WHAT TO WORK ON — Line by line, give the data again exactly as it appears.

------------------------

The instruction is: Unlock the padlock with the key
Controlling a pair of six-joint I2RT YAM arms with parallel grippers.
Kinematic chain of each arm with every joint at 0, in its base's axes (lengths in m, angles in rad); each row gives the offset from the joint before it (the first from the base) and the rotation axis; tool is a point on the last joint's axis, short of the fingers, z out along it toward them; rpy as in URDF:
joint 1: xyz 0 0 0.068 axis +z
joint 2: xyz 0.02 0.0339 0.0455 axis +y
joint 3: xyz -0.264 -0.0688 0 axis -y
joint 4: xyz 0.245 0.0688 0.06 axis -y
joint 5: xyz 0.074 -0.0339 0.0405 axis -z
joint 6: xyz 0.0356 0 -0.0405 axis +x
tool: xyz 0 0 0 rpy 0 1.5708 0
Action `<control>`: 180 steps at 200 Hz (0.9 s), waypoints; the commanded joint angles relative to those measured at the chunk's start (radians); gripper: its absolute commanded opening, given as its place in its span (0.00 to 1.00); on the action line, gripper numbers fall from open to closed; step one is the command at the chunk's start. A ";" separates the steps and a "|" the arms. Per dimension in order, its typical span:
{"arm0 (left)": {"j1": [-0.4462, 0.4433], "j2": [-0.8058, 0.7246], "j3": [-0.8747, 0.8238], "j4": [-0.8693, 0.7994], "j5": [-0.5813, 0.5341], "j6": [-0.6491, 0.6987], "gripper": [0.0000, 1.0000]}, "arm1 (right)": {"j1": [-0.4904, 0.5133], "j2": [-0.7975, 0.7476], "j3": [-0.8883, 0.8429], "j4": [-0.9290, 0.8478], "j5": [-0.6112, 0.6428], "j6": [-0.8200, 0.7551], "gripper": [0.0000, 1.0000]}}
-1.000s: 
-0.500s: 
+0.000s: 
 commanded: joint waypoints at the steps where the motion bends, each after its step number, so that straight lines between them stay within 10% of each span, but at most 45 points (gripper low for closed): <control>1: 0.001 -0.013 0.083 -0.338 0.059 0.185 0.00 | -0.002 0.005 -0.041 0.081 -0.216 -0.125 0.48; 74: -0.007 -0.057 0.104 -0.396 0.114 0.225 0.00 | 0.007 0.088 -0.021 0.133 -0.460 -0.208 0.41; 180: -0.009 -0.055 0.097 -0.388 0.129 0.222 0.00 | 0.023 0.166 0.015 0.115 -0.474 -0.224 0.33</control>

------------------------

WRITTEN REPLY —
The instruction is: Unlock the padlock with the key
Controlling a pair of six-joint I2RT YAM arms with parallel grippers.
Kinematic chain of each arm with every joint at 0, in its base's axes (lengths in m, angles in rad); each row gives the offset from the joint before it (the first from the base) and the rotation axis; tool is a point on the last joint's axis, short of the fingers, z out along it toward them; rpy as in URDF:
joint 1: xyz 0 0 0.068 axis +z
joint 2: xyz 0.02 0.0339 0.0455 axis +y
joint 3: xyz -0.264 -0.0688 0 axis -y
joint 4: xyz 0.245 0.0688 0.06 axis -y
joint 5: xyz 0.074 -0.0339 0.0405 axis -z
joint 6: xyz 0.0356 0 -0.0405 axis +x
tool: xyz 0 0 0 rpy 0 1.5708 0
Action `<control>`: 180 steps at 200 Hz (0.9 s), waypoints; the commanded joint angles relative to those measured at the chunk's start (radians); gripper: its absolute commanded opening, given as its place in its span (0.00 to 1.00); on the action line, gripper numbers fall from open to closed; step one is the command at the chunk's start. A ";" separates the steps and a "|" the arms. Per dimension in order, its typical span:
{"arm0 (left)": {"j1": [-0.4462, 0.4433], "j2": [-0.8058, 0.7246], "j3": [-0.8747, 0.8238], "j4": [-0.8693, 0.7994], "j5": [-0.5813, 0.5341], "j6": [-0.6491, 0.6987], "gripper": [0.0000, 1.0000]}, "arm1 (right)": {"j1": [-0.4904, 0.5133], "j2": [-0.7975, 0.7476], "j3": [-0.8883, 0.8429], "j4": [-0.9290, 0.8478], "j5": [-0.6112, 0.6428], "j6": [-0.8200, 0.7551], "gripper": [0.0000, 1.0000]}}
-1.000s: 
-0.500s: 
+0.000s: 
 commanded: joint waypoints at the steps where the motion bends, each after its step number, so that straight lines between them stay within 10% of each span, but at most 45 points (gripper low for closed): <control>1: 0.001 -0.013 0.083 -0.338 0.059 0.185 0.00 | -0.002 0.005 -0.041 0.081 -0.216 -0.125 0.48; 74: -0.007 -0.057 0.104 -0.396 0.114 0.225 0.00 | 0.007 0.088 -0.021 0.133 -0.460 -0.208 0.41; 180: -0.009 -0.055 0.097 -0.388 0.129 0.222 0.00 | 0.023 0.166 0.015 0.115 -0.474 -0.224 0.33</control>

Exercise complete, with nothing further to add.